Yet when people get sick from pasteurized dairy products, it’s a whole different ball game. We saw that in the article discussed following my previous post, about illnesses from bad milk among children at a Henrico County school in Virginia. There wasn’t even a mention that the milk was pasteurized. And can you imagine any media reporting on illnesses from raw milk, that the victims “exhibited ‘mild gastrointestinal symptoms’ that passed quickly”? Certainly if I said it, I’d be excoriated by raw milk opponents as totally insensitive and biased, especially since it was children who were sickened. 

 

This minor example of the reporting double standard turns up repeatedly. I just examined official government reports  (one from CDC and the other from FDA) on two of the most recent pasteurized-dairy outbreaks, involving cheese, one from a Wisconsin producer and the other from a Delaware producer. Here are a few things I noticed:

 

-The reports never mention pasteurized milk. It’s just cheese that got the people sick. At the end of one of the reports, it mentions potential problems in the production facilities that could have led to the contamination. 

 

-The illnesses, all from listeria monocytogenes, were very serious. In the case of the Wisconsin illnesses from Crave Brothers Farmstead Cheese, each of the six people sickened was hospitalized, and one of them died. In the case of the Delaware cheese illnesses, from Roos Foods, seven of the eight people made ill were hospitalized, and one died.
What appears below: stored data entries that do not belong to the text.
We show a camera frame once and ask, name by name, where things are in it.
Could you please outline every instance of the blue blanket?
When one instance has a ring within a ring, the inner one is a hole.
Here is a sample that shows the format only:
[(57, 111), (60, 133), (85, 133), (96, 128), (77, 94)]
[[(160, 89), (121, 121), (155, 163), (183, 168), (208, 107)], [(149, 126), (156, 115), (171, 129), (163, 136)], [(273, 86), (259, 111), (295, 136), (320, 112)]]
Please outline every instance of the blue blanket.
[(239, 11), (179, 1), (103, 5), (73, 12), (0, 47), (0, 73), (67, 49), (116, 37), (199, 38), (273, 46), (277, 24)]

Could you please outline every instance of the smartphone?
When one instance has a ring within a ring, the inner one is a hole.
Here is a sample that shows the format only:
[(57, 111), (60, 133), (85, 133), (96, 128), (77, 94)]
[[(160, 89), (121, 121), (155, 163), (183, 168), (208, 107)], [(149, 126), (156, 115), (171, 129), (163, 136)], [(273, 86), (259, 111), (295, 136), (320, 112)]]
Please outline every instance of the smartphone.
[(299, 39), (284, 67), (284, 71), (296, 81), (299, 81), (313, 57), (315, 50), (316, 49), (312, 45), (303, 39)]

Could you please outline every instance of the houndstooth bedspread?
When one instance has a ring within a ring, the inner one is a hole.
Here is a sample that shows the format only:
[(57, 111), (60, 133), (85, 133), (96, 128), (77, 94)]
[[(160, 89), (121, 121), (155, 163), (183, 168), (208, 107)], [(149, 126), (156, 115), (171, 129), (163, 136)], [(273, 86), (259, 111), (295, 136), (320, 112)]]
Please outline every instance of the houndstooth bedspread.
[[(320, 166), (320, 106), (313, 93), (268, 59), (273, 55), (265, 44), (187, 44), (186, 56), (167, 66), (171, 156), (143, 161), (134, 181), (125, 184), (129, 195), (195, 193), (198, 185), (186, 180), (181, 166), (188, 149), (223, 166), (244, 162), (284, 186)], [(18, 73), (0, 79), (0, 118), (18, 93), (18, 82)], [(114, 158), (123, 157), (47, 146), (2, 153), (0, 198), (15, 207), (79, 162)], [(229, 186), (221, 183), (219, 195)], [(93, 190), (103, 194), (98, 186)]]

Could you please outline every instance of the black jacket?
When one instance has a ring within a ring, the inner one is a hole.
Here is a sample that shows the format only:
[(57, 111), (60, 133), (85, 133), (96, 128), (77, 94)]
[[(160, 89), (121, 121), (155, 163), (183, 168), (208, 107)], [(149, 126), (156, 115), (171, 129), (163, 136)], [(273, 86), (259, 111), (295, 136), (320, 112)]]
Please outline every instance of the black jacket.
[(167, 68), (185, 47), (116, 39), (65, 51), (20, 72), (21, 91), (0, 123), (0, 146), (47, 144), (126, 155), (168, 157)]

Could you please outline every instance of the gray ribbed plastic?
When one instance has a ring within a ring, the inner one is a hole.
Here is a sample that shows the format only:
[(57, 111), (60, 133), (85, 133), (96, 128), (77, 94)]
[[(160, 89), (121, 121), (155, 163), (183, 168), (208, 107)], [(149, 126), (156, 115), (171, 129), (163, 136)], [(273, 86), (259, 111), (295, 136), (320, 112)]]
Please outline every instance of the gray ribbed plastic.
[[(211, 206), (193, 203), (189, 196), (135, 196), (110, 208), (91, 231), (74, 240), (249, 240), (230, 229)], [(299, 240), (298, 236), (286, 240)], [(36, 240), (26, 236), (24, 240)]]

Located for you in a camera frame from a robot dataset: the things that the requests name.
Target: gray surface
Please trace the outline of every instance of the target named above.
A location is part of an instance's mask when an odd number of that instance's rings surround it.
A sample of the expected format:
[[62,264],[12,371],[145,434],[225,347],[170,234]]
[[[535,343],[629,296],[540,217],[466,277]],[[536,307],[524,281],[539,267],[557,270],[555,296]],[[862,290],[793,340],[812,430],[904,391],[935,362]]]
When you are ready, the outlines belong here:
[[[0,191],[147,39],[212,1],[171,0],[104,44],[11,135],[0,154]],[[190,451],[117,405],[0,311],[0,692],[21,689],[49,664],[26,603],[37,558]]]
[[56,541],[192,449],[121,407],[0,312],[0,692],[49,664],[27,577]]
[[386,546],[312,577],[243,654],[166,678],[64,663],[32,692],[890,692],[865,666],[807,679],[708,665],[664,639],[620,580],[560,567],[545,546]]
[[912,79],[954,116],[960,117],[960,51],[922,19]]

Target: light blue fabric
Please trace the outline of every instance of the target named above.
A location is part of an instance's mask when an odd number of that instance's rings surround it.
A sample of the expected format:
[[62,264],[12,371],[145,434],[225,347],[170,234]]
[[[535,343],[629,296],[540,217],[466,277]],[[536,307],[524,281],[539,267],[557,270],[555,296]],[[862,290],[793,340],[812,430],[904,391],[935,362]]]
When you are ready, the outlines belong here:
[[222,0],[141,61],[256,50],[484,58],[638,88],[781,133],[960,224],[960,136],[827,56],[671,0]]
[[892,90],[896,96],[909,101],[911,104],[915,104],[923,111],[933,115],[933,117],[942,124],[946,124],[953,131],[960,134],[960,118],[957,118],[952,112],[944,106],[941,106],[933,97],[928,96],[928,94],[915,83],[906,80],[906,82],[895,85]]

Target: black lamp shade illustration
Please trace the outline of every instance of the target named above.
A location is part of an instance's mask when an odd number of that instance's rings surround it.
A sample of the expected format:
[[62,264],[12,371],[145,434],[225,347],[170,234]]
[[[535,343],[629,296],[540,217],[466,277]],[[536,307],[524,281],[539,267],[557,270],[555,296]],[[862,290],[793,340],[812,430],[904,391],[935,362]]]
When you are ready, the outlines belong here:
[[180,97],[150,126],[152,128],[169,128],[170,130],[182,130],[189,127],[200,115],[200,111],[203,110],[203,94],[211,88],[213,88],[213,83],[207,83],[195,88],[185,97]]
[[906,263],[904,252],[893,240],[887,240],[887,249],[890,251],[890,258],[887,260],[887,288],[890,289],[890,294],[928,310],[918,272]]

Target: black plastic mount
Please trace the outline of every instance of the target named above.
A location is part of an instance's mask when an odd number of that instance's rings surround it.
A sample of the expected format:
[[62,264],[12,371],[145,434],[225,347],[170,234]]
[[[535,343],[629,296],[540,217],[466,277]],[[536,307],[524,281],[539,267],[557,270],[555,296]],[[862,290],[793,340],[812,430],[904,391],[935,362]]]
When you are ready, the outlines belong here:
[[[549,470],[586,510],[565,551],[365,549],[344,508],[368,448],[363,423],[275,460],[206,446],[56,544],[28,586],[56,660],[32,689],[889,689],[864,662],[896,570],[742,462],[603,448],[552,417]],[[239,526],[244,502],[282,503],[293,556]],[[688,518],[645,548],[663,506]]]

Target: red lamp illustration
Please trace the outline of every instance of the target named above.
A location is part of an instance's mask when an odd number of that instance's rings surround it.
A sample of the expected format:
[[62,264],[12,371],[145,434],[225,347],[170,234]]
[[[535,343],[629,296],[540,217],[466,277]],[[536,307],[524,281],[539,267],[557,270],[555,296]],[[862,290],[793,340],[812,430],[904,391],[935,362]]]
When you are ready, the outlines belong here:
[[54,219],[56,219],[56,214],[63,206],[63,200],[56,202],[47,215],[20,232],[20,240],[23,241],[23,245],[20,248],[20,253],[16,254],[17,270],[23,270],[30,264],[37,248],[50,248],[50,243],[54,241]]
Gee, two deaths in two pasteurized dairy outbreaks within the last year, and very little fuss.  And outbreaks in which more than 90 per cent of those made ill wind up in the hospital is highly unusual. 

 

-They downplay illnesses involving children.  The description of the Roos Foods outbreak from the FDA is particularly interesting in its wordsmithing. The reality is that three infants became very sick, but here is how the FDA describes the eight illnesses: “Five of the illnesses were related to a pregnancy; two of these were diagnosed in two mother–newborn pairs, and one in only the newborn. The three other illnesses occurred among adults.  One death was reported in California.” So two illnesses in newborns are air-brushed as occurring in “mother-newborn pairs.” And how old was the individual who died? No word on that, so I suppose you have to use your imagination; my guess is that if it had been an adult, FDA would have said so. 

 

One other thing: there’s no mention at all that illnesses from listeria in raw-milk cheese are quite rare. And there hasn’t been a listeria illness from fluid raw milk in at least a decade. 

 

And can you imagine if there had been two deaths from raw dairy products within the last year? Why, you’d never hear the end of it. 

 

Now, Real Raw Milk Facts, the anti-raw-milk web site, to its credit, breaks out illnesses and deaths from pasteurized dairy products. As you can see, the Crave Brothers and Roos Foods outbreaks have pushed pasteurized cheese illnesses since 1998 to over 600, and total pasteurized dairy deaths to ten. Not exactly the safety guarantee we have been led to expect. 


All goes to show that you have to read the media and government reports on raw and pasteurized dairy much differently. I think it’s called a double standard.